Lines outside the range are not wanted. Give again exactly the lines between the line holding "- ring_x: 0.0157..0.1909" and the line holding "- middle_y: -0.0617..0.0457", inclusive, from the listing below.

────────────────

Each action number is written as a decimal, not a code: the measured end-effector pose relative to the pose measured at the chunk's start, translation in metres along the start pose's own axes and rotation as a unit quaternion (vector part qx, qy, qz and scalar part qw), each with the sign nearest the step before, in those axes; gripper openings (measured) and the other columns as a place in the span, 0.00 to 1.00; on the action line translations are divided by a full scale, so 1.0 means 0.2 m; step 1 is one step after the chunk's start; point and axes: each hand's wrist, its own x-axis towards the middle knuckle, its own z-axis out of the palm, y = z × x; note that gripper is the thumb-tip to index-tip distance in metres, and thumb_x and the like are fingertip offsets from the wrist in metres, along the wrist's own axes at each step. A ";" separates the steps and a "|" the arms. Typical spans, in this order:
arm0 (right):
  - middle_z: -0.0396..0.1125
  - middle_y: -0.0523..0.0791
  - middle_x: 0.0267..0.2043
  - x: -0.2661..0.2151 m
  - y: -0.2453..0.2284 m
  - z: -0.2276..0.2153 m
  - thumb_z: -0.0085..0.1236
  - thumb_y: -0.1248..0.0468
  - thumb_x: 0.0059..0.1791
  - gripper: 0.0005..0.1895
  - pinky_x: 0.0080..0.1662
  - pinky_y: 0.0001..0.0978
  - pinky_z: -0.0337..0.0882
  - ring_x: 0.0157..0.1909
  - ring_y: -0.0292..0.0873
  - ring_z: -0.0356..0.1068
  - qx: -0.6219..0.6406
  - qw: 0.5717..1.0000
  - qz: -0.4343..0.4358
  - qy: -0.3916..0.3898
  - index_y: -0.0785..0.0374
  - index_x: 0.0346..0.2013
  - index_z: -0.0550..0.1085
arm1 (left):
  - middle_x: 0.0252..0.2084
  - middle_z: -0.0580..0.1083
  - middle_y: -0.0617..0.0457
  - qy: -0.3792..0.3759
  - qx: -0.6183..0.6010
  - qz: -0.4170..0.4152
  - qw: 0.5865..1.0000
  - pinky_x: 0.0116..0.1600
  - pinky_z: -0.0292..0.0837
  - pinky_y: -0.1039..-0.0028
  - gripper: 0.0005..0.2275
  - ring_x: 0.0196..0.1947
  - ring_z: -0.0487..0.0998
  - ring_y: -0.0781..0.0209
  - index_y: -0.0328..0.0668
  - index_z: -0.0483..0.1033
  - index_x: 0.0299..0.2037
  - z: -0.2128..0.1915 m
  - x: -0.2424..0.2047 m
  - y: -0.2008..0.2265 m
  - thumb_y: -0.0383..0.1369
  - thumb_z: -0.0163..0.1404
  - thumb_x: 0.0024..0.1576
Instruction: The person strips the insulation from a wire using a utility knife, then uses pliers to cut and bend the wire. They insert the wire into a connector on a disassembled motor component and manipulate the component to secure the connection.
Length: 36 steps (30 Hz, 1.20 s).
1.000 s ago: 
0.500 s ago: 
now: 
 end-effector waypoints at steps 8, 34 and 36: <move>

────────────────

■ RESULT OF THIS TASK:
  - ring_x: 0.0157..0.1909
  - ring_y: -0.0292..0.0873
  - ring_z: -0.0356..0.1068
  - qx: -0.6219..0.6406
  - qw: 0.5717..1.0000
  - qz: -0.4343..0.4358
  - qy: -0.3916..0.3898
  - index_y: -0.0785..0.0374
  - index_x: 0.0346..0.2013
  - index_z: -0.0550..0.1085
arm1 (left):
  - middle_x: 0.0252..0.2084
  - middle_z: -0.0580..0.1083
  - middle_y: -0.0617..0.0457

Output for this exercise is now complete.